*What the exercise asks*
Word for word, write out all of the data below.

*Exercise data*
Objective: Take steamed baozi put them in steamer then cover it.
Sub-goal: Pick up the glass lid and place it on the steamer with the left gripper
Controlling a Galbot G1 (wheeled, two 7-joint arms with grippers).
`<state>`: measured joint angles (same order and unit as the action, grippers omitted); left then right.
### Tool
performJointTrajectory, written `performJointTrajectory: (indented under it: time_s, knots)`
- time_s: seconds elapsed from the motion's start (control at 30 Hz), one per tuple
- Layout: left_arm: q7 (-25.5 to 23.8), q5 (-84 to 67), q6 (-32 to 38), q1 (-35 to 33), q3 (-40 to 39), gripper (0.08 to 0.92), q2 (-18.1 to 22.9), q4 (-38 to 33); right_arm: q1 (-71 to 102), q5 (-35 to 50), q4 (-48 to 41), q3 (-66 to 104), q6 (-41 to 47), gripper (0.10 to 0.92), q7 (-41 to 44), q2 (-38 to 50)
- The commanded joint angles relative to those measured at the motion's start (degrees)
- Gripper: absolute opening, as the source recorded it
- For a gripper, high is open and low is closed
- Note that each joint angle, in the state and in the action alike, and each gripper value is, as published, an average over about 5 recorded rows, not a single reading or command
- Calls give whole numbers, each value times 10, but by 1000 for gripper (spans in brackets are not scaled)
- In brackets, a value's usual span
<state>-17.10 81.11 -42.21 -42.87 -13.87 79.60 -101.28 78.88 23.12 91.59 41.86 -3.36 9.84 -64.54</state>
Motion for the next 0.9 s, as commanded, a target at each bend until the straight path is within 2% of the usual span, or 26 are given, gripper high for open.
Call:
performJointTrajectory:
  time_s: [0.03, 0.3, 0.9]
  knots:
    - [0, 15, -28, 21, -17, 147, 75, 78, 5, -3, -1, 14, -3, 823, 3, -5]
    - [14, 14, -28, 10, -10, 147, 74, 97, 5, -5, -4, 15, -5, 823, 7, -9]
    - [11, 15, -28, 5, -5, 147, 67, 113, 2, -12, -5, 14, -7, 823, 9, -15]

*Result of the task*
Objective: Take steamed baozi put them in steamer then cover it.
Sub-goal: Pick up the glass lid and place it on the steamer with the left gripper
Controlling a Galbot G1 (wheeled, two 7-joint arms with grippers).
`<state>`: measured joint angles (same order and unit as the action, grippers omitted); left then right.
### Tool
performJointTrajectory, written `performJointTrajectory: (indented under it: time_s, knots)`
- time_s: seconds elapsed from the motion's start (control at 30 Hz), one per tuple
- Layout: left_arm: q7 (-25.5 to 23.8), q5 (-84 to 67), q6 (-32 to 38), q1 (-35 to 33), q3 (-40 to 39), gripper (0.08 to 0.92), q2 (-18.1 to 22.9), q4 (-38 to 33); right_arm: q1 (-71 to 102), q5 (-35 to 50), q4 (-48 to 41), q3 (-66 to 104), q6 (-41 to 47), gripper (0.10 to 0.92), q7 (-41 to 44), q2 (-38 to 50)
- The commanded joint angles relative to those measured at the motion's start (degrees)
- Gripper: absolute opening, as the source recorded it
- For a gripper, high is open and low is closed
- Note that each joint angle, in the state and in the action alike, and each gripper value is, as published, an average over about 5 recorded rows, not a single reading or command
- Calls give whole numbers, each value times 10, but by 1000 for gripper (spans in brackets are not scaled)
- In brackets, a value's usual span
<state>-17.10 81.11 -42.21 -42.87 -13.87 79.60 -101.28 78.88 23.12 91.59 41.86 -3.36 9.84 -64.54</state>
Motion for the next 0.9 s, as commanded, a target at each bend until the straight path is within 2% of the usual span, or 26 are given, gripper high for open.
Call:
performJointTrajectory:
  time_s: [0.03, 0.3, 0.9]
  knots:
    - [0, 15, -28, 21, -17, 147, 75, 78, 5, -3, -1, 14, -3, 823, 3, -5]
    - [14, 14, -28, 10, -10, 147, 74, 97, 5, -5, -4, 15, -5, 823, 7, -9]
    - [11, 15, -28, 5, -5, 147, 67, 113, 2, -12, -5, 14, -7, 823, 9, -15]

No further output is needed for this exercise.